Statham never got around to officially retiring. The decision was made for him, after a difficult 2017-18 season that ended at 12-16. McKendree had chosen to leave the NAIA for NCAA Division II in the early 2010s and the transition proved difficult; it was a different level, and Statham had hoped to get more time to deal with it.

At the least, he wanted one more shot to try to go out a winner. He thought retiring after a rare losing season felt like quitting. He was offered the choice to retire or resign, opted for neither and so was out of a job the next day.

“That’s a tough topic. I was not happy,” Statham said. “I don’t want to be critical. I understand when you’re winning 35 games, 32 games for years and years and going to nationals and then you’re not winning those games, it’s different,” Statham said. “I told the president when he decided to go Division II, and we’re in the toughest league in Division II: You’re going to kill the basketball program. He went and did it, anyway.

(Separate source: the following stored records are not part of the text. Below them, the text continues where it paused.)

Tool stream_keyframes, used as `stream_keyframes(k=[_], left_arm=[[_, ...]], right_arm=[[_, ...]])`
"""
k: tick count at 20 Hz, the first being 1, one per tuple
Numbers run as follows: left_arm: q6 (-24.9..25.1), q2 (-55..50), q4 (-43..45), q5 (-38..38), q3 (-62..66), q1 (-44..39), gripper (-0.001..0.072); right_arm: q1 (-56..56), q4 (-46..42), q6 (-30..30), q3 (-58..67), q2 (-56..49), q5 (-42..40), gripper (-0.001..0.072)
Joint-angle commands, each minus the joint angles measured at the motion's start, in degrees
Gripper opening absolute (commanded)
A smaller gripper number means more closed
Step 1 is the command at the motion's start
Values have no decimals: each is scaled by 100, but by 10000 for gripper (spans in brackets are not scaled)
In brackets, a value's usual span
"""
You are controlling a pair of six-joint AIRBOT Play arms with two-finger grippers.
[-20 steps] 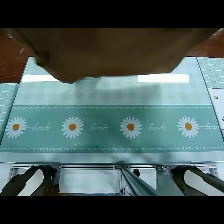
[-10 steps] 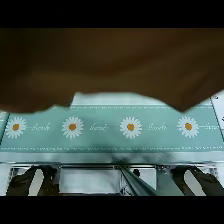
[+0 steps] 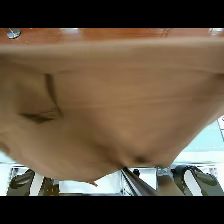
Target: Fold the shirts.
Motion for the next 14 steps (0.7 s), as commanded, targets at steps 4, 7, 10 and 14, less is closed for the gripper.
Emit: stream_keyframes(k=[4,7,10,14], left_arm=[[70,-1502,-804,1182,-1941,-157,28],[129,-2793,-804,2081,-1954,-706,28],[68,-3978,-804,3115,-1698,-1117,28],[-470,-5167,-807,3635,-1318,-1440,29]], right_arm=[[9,380,-688,-1681,-1484,-767,16],[9,706,-964,-1696,-2861,-1451,16],[9,1108,-1003,-1270,-4247,-2085,16],[9,1639,-997,-249,-5748,-2221,16]])
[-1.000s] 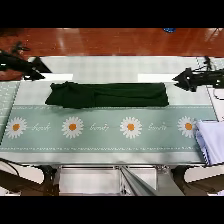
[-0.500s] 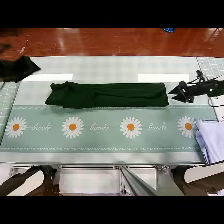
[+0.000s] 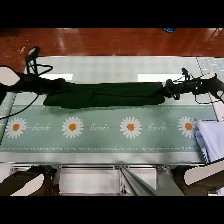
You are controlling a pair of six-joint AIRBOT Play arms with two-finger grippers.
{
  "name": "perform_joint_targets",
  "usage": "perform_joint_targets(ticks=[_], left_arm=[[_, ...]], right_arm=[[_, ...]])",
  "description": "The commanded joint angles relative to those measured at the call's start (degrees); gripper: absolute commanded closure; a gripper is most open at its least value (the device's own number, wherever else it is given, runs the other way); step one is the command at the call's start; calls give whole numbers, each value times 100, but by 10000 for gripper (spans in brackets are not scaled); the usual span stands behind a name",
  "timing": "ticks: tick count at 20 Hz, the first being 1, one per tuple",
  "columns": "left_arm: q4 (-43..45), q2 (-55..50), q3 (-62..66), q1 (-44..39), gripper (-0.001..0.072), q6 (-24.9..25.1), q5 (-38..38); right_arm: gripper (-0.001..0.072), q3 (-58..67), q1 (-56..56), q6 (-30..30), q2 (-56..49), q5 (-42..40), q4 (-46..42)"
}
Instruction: Fold the shirts.
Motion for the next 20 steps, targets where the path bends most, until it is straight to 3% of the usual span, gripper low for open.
perform_joint_targets(ticks=[1,6,9,12,16,20], left_arm=[[-7,-278,-39,-415,675,24,129],[-798,-1261,402,-1711,681,669,988],[-955,-2465,1410,-2623,681,542,931],[-1043,-3692,2723,-3394,682,490,306],[-1067,-4798,3980,-4214,681,116,-170],[-1746,-5158,4258,-4629,682,42,-251]], right_arm=[[692,-122,-153,-120,660,509,-498],[692,-1539,-260,-157,3171,614,-977],[692,-2251,-260,68,4739,634,-874],[692,-2420,-260,448,5895,778,-787],[692,-2420,-260,649,6618,898,-566],[692,-2420,-260,551,6662,850,-52]])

“So we’re fighting and doing a good job, but we were a player or two short. Fighting that battle is where I was at the time.
“What I gave that school is loyalty and publicity and money. And just to say, ‘Tell me tomorrow if you’re going to resign or not’ – that’s not the way it should be done. I should have been called in, talked about that, had a year to plan and prepare and say, ‘If I don’t do it this year, that’ll be the end.’ It was a move not very smart on their part. I’m a little bitter. I can’t help but be that way.”

At the moment, he has resigned himself to being considered retired.

“Yeah, I guess,” he said with a chuckle. “I’m 84 years old. It would be hard to get another head job. So I’m retired. I’ve done well financially, so that’s not a problem.

“I get phone calls and letters and visits from my former players. They’re around a lot of places. They haven’t forgotten us. We haven’t forgotten them.”

Harry Statham should not be forgotten. He has done too much for the game, even if he did it all quietly.